In Review: Beyond Clueless

by Linsey Satterthwaite on 22/01/2015

Beyond Clueless

Teen films and their heroes have taken on many forms throughout the decades, ranging from James Dean’s moody rebel Jim Stark to Matthew Broderick’s joyful misfit Ferris. However in the 90s, a film emerged that would kickstart a new teenage revolution in Hollywood. The film was Clueless, a high school based reworking of Jane Austen’s Emma that became a cultural phenomenon for girls, and guys, of a certain age. Clueless spawned a seemingly shiny future for star Alicia Silverstone and a multitude of teen movies as the studios realised there was money in the pubescent pound, providing plentiful subject matter for Beyond Clueless; a documentary exploring the universe that these films inhabit and the emerging social themes.

Eschewing the traditionally dry documentary format, we are instead presented with a series of chapters that contain montages of the tropes that befall most teen movies. We travel the halls of many immortalised high school, watching the characteristics and behaviour that defines this genre. Whether at a keg party or the football field, the key players in this microcosm are ever present, from the jocks to the loners, the plastics and the stoners, we identify with the onscreen personalities and decide where we would be seated in the cafeteria class system. We also come to realise that when there is a first kiss to be stolen, there is always a pool to hand and that Freddie Prinze Jr has walked the halls of many high schools.

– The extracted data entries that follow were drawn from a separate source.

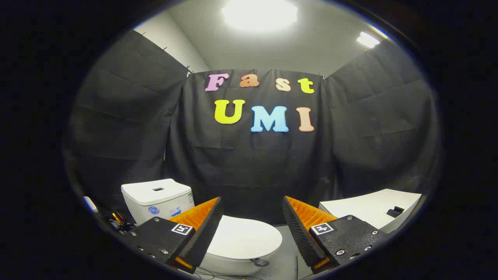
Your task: Open the toilet lid.
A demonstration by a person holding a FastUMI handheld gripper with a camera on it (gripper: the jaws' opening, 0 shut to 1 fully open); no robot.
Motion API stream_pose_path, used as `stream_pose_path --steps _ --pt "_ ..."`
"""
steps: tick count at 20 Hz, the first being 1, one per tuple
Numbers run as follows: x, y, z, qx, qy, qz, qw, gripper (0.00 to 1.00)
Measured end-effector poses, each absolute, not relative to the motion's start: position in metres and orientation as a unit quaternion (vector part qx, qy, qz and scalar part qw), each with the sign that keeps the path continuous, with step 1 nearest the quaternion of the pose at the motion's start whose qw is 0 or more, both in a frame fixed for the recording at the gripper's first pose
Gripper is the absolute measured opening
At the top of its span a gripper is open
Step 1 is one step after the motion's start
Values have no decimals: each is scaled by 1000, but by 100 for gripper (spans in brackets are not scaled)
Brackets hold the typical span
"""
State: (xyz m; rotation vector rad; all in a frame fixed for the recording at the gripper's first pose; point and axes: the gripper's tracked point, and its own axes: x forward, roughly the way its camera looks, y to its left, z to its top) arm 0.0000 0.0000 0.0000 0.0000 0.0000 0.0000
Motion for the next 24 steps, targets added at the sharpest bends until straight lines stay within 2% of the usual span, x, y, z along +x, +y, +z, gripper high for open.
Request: stream_pose_path --steps 14,19,24 --pt "-1 -10 1 -7 -5 -19 1000 94" --pt "-3 -32 5 -39 -11 -53 998 94" --pt "3 -34 -5 18 -8 -58 998 94"
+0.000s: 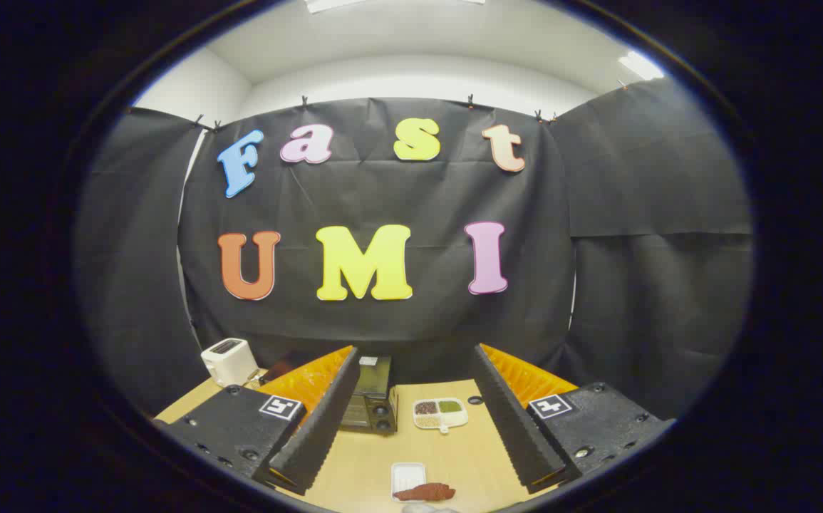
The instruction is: Open the toaster oven, put the food inside, and close the toaster oven door.
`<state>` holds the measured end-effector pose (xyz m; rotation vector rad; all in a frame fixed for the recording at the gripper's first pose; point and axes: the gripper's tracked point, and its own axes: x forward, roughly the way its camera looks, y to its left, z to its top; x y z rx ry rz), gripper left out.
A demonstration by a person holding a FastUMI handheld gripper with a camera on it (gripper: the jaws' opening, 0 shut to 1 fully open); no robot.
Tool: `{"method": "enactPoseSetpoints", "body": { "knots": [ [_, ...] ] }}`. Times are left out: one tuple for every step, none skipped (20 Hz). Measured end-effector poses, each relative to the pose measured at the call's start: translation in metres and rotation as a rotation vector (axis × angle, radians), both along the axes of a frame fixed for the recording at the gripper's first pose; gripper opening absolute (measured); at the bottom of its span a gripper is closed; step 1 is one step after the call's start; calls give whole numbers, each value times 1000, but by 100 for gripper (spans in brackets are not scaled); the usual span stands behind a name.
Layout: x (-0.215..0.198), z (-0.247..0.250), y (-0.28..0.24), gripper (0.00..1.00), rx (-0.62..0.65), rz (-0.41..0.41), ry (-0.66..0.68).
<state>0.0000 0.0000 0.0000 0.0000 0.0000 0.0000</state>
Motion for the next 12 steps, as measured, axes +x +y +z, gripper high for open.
{"method": "enactPoseSetpoints", "body": {
  "knots": [
    [1, -1, 1, 100, -3, 0, 3],
    [2, -2, 2, 100, -4, -1, 4],
    [2, -2, 3, 100, -3, -1, 6],
    [4, -4, 5, 100, -1, 1, 9],
    [5, -5, 6, 100, -1, 0, 9],
    [6, -6, 8, 100, -2, 0, 10],
    [7, -7, 10, 100, -3, 0, 10],
    [8, -8, 11, 100, -5, 0, 13],
    [10, -10, 13, 100, -8, 0, 12],
    [12, -10, 16, 100, -9, 1, 11],
    [13, -11, 19, 100, -9, 5, 13],
    [15, -12, 22, 100, -9, 8, 14]
  ]
}}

An accompanying narration, by teen alumni and proverbial onscreen outsider Fairuza Balk (The Craft), offers some creative and insightful observations into how the films can be read on a deeper level, something that is perhaps not often associated with teen movies that appear, on the surface, to be entirely superficial.

The film charts the period of the 90s to the mid 00s and if some artistic liberty is taken with the definition of the teen genre from the 200 movies that are featured (can The Dreamers really co-exist in the same world as Eurotrip?) director Charlie Lyne should be credited for the dedication he has shown in trawling through the good, the bad and the downright odd of teen movies. It remains unclear whether this is a love letter or a critique of the genre as it combines both these elements; we are able to see how many of these films are problematic yet also find them instinctively enjoyable. Either way, Beyond Clueless is a heady nostalgia trip and a teen dream of a cinematic time capsule.